▸ **Your task**
At the line containing "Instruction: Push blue", begin an exact copy, and continue through the last line of the entries below. Leave out any pictures.
.....
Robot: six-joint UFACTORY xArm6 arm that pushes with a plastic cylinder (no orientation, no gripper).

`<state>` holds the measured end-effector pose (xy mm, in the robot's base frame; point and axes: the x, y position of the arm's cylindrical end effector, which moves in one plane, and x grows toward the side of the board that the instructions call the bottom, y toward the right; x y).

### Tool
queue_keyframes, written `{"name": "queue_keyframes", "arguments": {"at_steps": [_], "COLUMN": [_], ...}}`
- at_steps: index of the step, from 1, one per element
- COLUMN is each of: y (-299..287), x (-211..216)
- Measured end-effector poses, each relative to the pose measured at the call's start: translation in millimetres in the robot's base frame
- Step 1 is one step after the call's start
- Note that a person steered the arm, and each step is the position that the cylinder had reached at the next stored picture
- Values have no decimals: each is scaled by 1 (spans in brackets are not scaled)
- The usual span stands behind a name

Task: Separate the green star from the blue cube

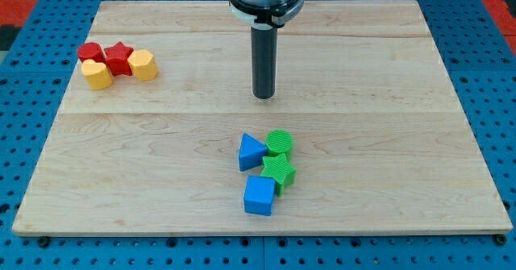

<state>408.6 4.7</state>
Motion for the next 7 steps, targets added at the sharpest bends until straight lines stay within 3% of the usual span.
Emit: {"name": "queue_keyframes", "arguments": {"at_steps": [1,2,3,4,5,7], "y": [-4,-50,-139,-160,-147,36], "x": [15,49,93,165,209,195]}}
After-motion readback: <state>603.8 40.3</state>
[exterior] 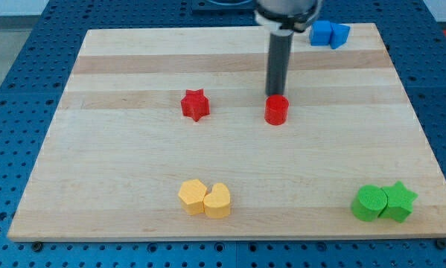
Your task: Move the red circle to the right side of the red star
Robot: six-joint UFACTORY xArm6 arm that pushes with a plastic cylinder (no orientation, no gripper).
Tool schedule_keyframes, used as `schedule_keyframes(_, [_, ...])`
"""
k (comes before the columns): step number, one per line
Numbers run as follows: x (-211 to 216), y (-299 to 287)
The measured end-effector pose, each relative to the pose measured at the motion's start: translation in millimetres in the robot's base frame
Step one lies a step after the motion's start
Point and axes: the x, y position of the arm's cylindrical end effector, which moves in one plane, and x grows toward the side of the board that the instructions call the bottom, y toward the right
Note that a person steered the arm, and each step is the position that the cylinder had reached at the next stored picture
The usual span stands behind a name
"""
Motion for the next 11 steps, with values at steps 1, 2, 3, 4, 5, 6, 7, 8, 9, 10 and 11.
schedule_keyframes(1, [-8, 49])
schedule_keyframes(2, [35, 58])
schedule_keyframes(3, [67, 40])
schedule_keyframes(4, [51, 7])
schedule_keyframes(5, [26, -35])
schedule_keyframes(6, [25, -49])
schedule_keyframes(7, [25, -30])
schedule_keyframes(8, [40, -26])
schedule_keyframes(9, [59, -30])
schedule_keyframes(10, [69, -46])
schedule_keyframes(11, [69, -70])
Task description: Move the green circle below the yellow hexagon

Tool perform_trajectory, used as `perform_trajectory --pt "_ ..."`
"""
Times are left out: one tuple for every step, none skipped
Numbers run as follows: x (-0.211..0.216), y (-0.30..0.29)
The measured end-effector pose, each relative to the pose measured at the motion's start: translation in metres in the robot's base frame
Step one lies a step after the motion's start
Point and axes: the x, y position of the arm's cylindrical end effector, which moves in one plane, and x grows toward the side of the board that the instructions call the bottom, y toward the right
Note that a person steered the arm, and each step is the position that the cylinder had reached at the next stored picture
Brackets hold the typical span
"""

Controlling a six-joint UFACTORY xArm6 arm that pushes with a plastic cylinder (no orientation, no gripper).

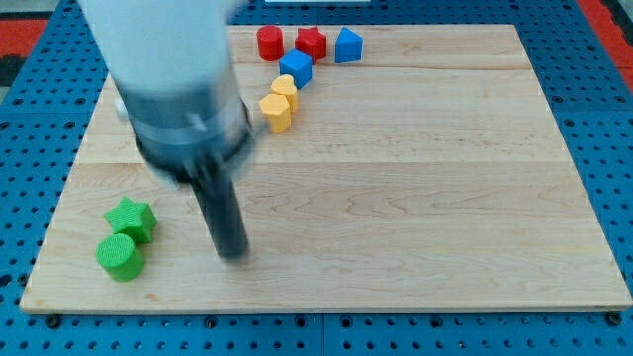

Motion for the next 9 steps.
perform_trajectory --pt "0.019 -0.091" --pt "0.014 -0.195" --pt "-0.015 -0.127" --pt "-0.044 -0.069" --pt "-0.089 -0.011" --pt "-0.142 0.009" --pt "-0.126 0.021" --pt "-0.129 0.060" --pt "-0.144 0.049"
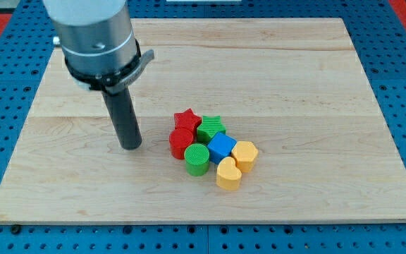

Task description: Touch the yellow heart on the left side

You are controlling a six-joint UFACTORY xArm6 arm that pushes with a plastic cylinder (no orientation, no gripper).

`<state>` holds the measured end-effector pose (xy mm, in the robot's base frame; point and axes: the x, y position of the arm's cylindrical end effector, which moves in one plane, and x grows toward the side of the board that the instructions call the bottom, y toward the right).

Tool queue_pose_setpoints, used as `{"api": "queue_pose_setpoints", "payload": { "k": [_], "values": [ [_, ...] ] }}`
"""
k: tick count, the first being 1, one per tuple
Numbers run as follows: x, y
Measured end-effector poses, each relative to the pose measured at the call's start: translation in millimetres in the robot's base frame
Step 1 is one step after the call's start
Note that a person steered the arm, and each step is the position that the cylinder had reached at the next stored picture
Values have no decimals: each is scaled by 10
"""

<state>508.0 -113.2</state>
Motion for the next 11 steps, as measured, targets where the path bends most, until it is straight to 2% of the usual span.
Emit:
{"api": "queue_pose_setpoints", "payload": {
  "k": [2, 3, 4, 7, 9, 11],
  "values": [
    [412, 352],
    [414, 482],
    [414, 908],
    [537, 1371],
    [601, 1454],
    [691, 2462]
  ]
}}
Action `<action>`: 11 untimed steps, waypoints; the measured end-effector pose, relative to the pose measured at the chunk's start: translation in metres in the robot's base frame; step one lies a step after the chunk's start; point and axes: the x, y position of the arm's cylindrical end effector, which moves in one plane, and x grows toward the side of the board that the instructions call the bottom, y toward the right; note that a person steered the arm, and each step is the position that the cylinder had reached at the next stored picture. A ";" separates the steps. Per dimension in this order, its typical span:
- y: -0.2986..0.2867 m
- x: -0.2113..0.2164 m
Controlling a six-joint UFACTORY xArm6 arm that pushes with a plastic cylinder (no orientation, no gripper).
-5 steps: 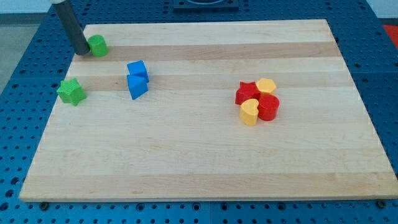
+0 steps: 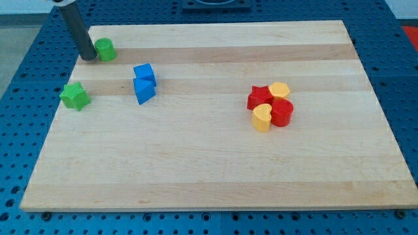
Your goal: Move green circle towards blue triangle
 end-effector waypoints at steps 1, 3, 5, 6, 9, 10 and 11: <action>-0.014 -0.030; 0.002 -0.061; 0.028 -0.003; 0.039 0.018; 0.070 0.016; 0.070 0.046; 0.070 0.062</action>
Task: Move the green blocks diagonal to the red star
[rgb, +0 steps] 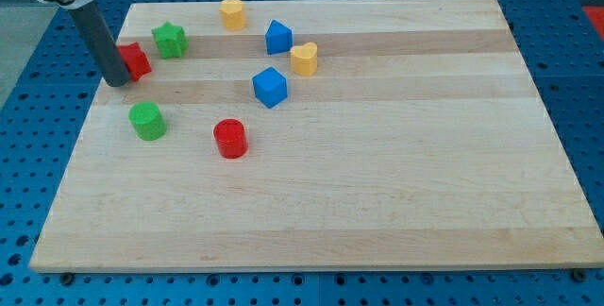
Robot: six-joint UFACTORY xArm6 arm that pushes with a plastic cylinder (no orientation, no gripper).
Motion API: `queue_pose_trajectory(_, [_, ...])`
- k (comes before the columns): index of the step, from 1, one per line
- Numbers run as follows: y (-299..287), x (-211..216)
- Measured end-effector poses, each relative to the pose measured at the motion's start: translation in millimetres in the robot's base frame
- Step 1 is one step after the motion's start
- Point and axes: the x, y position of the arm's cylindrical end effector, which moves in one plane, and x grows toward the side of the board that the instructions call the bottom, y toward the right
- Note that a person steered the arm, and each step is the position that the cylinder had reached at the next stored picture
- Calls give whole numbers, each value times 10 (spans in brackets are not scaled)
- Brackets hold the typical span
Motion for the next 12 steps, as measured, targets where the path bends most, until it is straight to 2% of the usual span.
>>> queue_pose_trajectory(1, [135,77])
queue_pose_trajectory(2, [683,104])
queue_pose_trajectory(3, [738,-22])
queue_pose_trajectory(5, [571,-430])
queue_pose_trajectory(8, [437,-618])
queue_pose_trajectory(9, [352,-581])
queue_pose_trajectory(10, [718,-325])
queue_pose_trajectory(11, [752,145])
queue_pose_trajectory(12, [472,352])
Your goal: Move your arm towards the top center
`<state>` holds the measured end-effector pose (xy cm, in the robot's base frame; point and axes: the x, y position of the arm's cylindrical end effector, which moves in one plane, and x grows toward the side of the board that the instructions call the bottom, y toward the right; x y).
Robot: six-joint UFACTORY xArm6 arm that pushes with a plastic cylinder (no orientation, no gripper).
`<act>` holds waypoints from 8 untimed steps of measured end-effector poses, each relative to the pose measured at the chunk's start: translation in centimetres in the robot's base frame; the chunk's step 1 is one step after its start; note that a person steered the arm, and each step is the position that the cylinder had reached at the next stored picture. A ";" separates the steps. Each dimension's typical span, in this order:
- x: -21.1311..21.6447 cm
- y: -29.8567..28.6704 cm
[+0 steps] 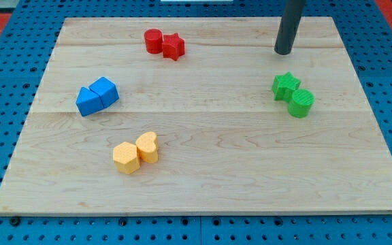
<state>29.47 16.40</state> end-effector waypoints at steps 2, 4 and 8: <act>-0.7 -2.1; -1.7 -5.1; -4.9 -13.8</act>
<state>24.56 2.57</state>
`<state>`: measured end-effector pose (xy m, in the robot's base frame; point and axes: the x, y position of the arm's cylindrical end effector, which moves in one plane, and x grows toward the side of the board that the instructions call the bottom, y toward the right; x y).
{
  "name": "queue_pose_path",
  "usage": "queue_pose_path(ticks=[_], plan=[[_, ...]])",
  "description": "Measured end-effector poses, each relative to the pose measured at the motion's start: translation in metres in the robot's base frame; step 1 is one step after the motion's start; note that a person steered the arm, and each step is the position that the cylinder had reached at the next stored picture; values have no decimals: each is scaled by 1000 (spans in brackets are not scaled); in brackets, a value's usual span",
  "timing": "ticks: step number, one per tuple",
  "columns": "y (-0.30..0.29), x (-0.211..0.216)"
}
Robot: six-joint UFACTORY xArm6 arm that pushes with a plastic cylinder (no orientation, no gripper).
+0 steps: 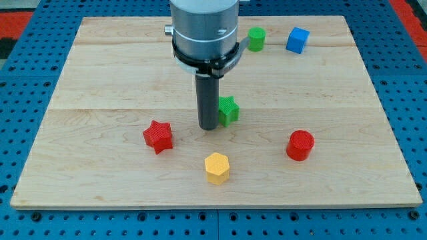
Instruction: Move yellow heart towards red star
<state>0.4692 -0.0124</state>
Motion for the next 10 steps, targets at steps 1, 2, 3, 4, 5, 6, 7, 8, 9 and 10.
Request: queue_pose_path(ticks=[1, 2, 3, 4, 5, 6, 7, 8, 9, 10], plan=[[-8, -19], [-22, -26], [5, -63], [52, -117], [56, -143], [64, -181], [60, -209], [17, -207], [-6, -197], [-27, -192]])
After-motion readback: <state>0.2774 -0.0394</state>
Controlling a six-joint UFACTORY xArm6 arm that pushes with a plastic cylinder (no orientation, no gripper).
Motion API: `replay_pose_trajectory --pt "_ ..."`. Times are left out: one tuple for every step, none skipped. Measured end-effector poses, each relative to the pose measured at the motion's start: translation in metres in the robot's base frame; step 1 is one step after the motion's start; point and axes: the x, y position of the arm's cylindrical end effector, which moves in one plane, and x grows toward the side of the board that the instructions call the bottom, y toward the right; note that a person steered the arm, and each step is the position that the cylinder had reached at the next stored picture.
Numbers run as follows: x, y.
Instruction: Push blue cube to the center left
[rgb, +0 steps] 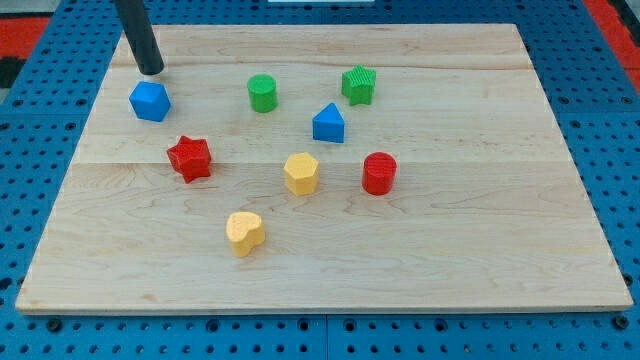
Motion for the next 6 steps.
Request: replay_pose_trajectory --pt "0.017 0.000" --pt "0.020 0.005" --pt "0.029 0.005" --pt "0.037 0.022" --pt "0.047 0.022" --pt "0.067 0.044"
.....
▸ **Solution for this problem**
Instruction: Push blue cube to the center left
[rgb, +0 steps] 
Motion for the next 6 steps.
Request: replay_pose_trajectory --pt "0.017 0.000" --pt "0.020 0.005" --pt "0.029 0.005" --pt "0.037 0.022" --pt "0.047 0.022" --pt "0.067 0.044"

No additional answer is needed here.